Which brings up today’s topic – fear. Everyone in dentistry, as you no doubt can imagine, is well acquainted with how fear operates because we see it in the eyes and actions of patient’s everyday. We see it in the elevated pulses and blood pressures obtained on people who appear for the most part to be calm and relaxed. We see it in the protective behaviors fearful people use for self-protection. I’m thinking about a particular anger response. People who are mad for no particular reason and who express their dislike for being in the office, are posturing due to fear.

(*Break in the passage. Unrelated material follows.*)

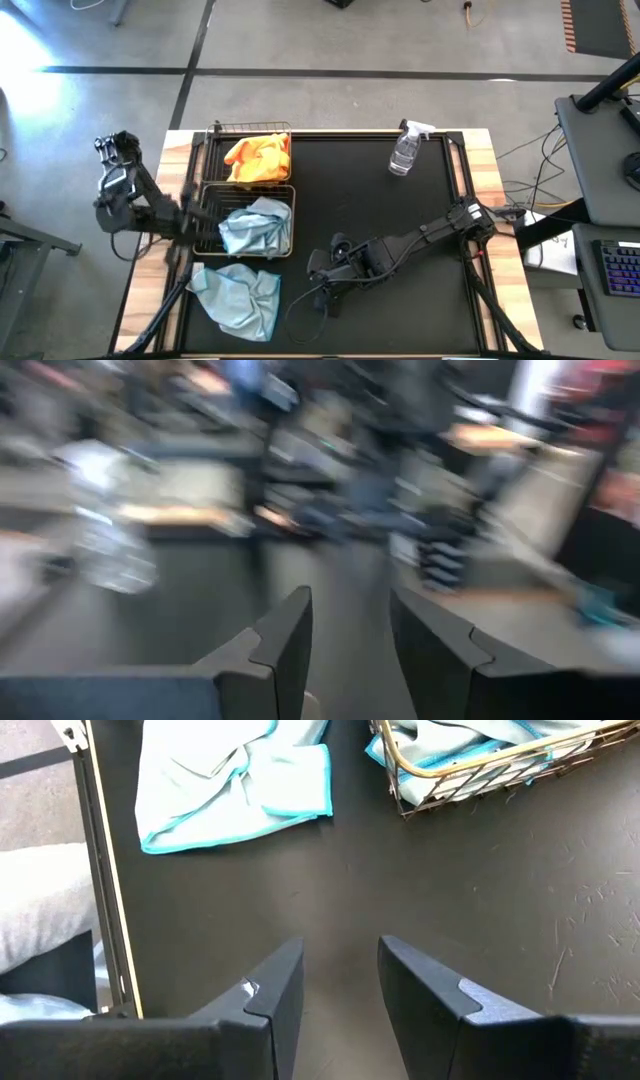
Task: Sort microfiber towel by color & place in baskets
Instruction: Put the blue towel into the bottom wire basket
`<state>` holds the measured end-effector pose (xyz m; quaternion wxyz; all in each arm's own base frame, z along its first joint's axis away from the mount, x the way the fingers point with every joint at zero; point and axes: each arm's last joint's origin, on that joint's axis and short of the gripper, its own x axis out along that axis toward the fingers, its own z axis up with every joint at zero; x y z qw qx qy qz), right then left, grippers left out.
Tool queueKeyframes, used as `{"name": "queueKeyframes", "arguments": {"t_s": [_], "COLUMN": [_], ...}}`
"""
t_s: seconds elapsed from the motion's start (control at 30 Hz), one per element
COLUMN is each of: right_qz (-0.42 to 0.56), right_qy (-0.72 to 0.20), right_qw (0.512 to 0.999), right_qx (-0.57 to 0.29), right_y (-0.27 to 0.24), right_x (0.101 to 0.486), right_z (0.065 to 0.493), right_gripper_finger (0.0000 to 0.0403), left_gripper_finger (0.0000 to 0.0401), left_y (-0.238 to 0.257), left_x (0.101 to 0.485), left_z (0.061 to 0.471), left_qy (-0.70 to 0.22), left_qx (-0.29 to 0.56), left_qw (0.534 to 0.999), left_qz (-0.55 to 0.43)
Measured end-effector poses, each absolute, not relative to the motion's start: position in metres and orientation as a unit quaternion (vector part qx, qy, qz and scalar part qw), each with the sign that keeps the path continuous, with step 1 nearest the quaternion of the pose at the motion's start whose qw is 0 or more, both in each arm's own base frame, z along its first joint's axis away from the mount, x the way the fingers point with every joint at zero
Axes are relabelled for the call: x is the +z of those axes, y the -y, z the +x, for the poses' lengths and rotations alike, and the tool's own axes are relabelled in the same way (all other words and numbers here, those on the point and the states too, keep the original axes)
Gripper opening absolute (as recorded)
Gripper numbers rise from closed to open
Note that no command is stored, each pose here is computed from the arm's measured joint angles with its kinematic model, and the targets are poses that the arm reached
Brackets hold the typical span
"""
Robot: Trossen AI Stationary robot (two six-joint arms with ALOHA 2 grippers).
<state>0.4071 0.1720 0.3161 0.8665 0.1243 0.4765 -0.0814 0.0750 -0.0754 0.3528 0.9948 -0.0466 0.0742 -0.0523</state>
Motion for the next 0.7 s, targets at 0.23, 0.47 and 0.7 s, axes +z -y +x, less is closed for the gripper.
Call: {"name": "queueKeyframes", "arguments": {"t_s": [0.23, 0.47, 0.7], "right_qz": [0.124, 0.126, 0.135], "right_qy": [-0.476, -0.475, -0.475], "right_qw": [0.867, 0.867, 0.865], "right_qx": [-0.081, -0.082, -0.087], "right_y": [-0.172, -0.172, -0.172], "right_x": [0.316, 0.316, 0.316], "right_z": [0.407, 0.407, 0.407], "right_gripper_finger": [0.0123, 0.0123, 0.0123], "left_gripper_finger": [0.0111, 0.0107, 0.0106], "left_y": [0.11, 0.132, 0.143], "left_x": [0.337, 0.318, 0.3], "left_z": [0.085, 0.096, 0.101], "left_qy": [-0.179, -0.261, -0.334], "left_qx": [-0.255, -0.286, -0.267], "left_qw": [0.949, 0.922, 0.904], "left_qz": [-0.055, -0.013, -0.016]}}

Knowing this enables me to help them through these fear responses to obtain the care they need.

But I also understand fear at a more personal level. People who say they are not ever afraid are simply in denial. I can say this with confidence because fear is a normal response to certain kinds of events – like sudden surprises. I will let you imagine for yourself the last time you were surprised. It might have been
while driving and suddenly finding someone turning in front of you or stopping quickly causing you to react. It might have been a prank where someone or something popped out from behind a door or out of a box. You might have screamed – whatever your response, it was the result of your nervous system
firing with the dumping of a lot of stimulatory chemicals into your blood stream. You heart started pounding, your breathing became more rapid and possibly more shallow, and your vision along with probably all your other sensory organs, like hearing and touch, shut off. Moving in coordinated ways, unless you have been trained to deal with sudden threats goes out the window. People jump, they flail
their arms, and yes, sometimes wet their pants.

But there is a longer – more chronic form of fear we also all should be familiar with – and this one affects our body, in similar ways as the fight and flight response of the sudden crisis event – but at a lower level.

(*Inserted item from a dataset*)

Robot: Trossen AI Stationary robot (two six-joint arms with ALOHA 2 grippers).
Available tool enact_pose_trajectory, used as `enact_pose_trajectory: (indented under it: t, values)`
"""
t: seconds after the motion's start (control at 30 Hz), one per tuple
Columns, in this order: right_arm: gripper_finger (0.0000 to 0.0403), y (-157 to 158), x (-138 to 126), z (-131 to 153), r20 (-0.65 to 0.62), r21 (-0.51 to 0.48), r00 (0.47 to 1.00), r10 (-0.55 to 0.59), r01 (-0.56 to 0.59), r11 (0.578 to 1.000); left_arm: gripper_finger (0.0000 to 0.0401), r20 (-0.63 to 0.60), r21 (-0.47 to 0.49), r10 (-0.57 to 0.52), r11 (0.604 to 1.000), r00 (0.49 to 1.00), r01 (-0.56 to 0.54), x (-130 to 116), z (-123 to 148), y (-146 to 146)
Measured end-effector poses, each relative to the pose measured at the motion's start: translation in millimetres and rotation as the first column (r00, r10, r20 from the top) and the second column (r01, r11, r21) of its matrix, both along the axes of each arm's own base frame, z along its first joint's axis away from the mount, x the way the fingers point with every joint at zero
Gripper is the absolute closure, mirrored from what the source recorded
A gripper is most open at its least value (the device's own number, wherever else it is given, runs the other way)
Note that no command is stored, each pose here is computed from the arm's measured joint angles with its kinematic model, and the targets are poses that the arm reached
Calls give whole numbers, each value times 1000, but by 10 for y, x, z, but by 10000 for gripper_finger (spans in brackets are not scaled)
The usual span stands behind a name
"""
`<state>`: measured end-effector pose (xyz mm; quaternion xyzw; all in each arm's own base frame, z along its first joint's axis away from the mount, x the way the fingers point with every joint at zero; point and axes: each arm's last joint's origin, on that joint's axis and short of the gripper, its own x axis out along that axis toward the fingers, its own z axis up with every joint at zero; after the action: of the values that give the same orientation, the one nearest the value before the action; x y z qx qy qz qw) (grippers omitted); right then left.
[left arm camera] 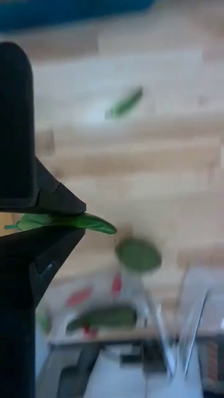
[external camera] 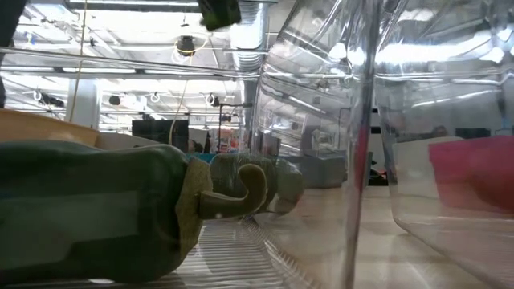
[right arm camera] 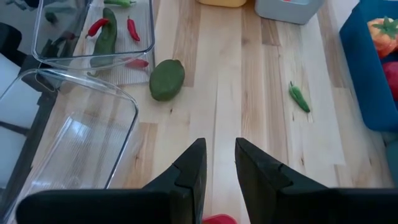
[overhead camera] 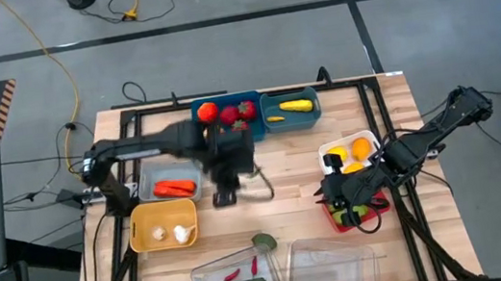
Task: Sort produce into baskets
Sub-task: Put the green chili pepper into the left transparent bin
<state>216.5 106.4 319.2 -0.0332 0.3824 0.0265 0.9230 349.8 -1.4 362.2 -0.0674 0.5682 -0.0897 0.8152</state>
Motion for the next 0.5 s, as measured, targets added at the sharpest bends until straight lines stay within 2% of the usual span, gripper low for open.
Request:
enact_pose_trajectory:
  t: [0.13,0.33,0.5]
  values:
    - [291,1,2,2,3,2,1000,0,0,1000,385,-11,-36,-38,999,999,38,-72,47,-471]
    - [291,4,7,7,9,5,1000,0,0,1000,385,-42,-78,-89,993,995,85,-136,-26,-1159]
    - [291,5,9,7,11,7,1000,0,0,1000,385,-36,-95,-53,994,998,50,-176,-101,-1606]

This one we do not share with the rest of the animal kingdom. This one is the result of having the ability to think beyond our present circumstances, instincts and drives – like hunger and fatigue – and imagine threats. We can remember events and then our minds work to makes sense of them and we can dream of future possibilities and our minds work to either avoid them if they are threatening or move toward them if they seem attractive to us. This is the fear of possible injury or even embarrassment – and much of what drives us instinctively is to avoid anything that increases our level of fear.

But the management of fear isn’t that easy, is it? It isn’t a switch you just turn on or off – and sometimes just because we think one thing that is supposed to reduce our fear or at least not increase it – we find that fear is still with us – and often this results in us berating ourselves for being such wimps.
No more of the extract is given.